→ To do
A faithful copy of the listing below is required.

→ Available data

──────

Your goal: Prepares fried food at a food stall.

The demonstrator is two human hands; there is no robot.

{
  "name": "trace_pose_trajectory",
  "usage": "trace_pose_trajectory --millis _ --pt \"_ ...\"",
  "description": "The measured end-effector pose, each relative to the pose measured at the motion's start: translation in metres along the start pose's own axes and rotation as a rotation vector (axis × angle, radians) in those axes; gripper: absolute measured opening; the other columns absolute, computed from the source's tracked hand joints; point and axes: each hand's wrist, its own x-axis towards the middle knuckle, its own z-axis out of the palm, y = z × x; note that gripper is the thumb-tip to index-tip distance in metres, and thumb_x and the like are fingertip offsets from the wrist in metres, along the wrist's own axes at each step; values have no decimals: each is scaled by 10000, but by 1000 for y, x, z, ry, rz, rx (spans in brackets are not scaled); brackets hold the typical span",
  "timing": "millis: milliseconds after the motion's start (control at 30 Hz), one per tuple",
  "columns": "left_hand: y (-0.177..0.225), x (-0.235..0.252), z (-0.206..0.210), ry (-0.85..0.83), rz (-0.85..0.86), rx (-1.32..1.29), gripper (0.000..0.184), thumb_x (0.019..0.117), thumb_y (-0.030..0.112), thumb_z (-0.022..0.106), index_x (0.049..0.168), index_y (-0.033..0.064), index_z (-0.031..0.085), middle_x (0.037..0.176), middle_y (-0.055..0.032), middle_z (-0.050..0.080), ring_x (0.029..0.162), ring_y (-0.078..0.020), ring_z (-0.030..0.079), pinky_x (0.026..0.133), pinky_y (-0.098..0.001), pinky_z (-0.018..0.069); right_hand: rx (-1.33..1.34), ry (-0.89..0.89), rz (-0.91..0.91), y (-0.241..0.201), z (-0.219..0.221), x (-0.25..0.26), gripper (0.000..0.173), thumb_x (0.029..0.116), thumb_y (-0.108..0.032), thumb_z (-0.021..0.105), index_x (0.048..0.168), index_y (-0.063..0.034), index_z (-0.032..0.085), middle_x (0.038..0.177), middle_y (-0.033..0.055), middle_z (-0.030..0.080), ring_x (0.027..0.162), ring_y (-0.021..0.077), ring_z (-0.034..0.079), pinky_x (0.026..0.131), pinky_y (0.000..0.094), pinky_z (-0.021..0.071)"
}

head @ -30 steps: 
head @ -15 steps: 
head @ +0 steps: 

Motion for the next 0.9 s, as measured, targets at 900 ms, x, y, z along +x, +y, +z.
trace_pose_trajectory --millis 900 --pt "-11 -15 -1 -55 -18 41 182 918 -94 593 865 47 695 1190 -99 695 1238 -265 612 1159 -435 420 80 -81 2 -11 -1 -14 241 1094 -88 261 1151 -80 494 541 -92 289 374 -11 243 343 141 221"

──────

→ Result of the task
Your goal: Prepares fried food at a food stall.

The demonstrator is two human hands; there is no robot.

{
  "name": "trace_pose_trajectory",
  "usage": "trace_pose_trajectory --millis _ --pt \"_ ...\"",
  "description": "The measured end-effector pose, each relative to the pose measured at the motion's start: translation in metres along the start pose's own axes and rotation as a rotation vector (axis × angle, radians) in those axes; gripper: absolute measured opening; the other columns absolute, computed from the source's tracked hand joints; point and axes: each hand's wrist, its own x-axis towards the middle knuckle, its own z-axis out of the palm, y = z × x; note that gripper is the thumb-tip to index-tip distance in metres, and thumb_x and the like are fingertip offsets from the wrist in metres, along the wrist's own axes at each step; values have no decimals: each is scaled by 10000, but by 1000 for y, x, z, ry, rz, rx (spans in brackets are not scaled); brackets hold the typical span",
  "timing": "millis: milliseconds after the motion's start (control at 30 Hz), one per tuple",
  "columns": "left_hand: y (-0.177..0.225), x (-0.235..0.252), z (-0.206..0.210), ry (-0.85..0.83), rz (-0.85..0.86), rx (-1.32..1.29), gripper (0.000..0.184), thumb_x (0.019..0.117), thumb_y (-0.030..0.112), thumb_z (-0.022..0.106), index_x (0.049..0.168), index_y (-0.033..0.064), index_z (-0.031..0.085), middle_x (0.037..0.176), middle_y (-0.055..0.032), middle_z (-0.050..0.080), ring_x (0.029..0.162), ring_y (-0.078..0.020), ring_z (-0.030..0.079), pinky_x (0.026..0.133), pinky_y (-0.098..0.001), pinky_z (-0.018..0.069); right_hand: rx (-1.33..1.34), ry (-0.89..0.89), rz (-0.91..0.91), y (-0.241..0.201), z (-0.219..0.221), x (-0.25..0.26), gripper (0.000..0.173), thumb_x (0.029..0.116), thumb_y (-0.108..0.032), thumb_z (-0.021..0.105), index_x (0.048..0.168), index_y (-0.063..0.034), index_z (-0.032..0.085), middle_x (0.038..0.177), middle_y (-0.033..0.055), middle_z (-0.030..0.080), ring_x (0.027..0.162), ring_y (-0.021..0.077), ring_z (-0.034..0.079), pinky_x (0.026..0.131), pinky_y (0.000..0.094), pinky_z (-0.021..0.071)"
}

head @ -30 steps: 
head @ -15 steps: 
head @ +0 steps: 

Motion for the next 0.9 s, as measured, targets at 900 ms, x, y, z along +x, +y, +z.
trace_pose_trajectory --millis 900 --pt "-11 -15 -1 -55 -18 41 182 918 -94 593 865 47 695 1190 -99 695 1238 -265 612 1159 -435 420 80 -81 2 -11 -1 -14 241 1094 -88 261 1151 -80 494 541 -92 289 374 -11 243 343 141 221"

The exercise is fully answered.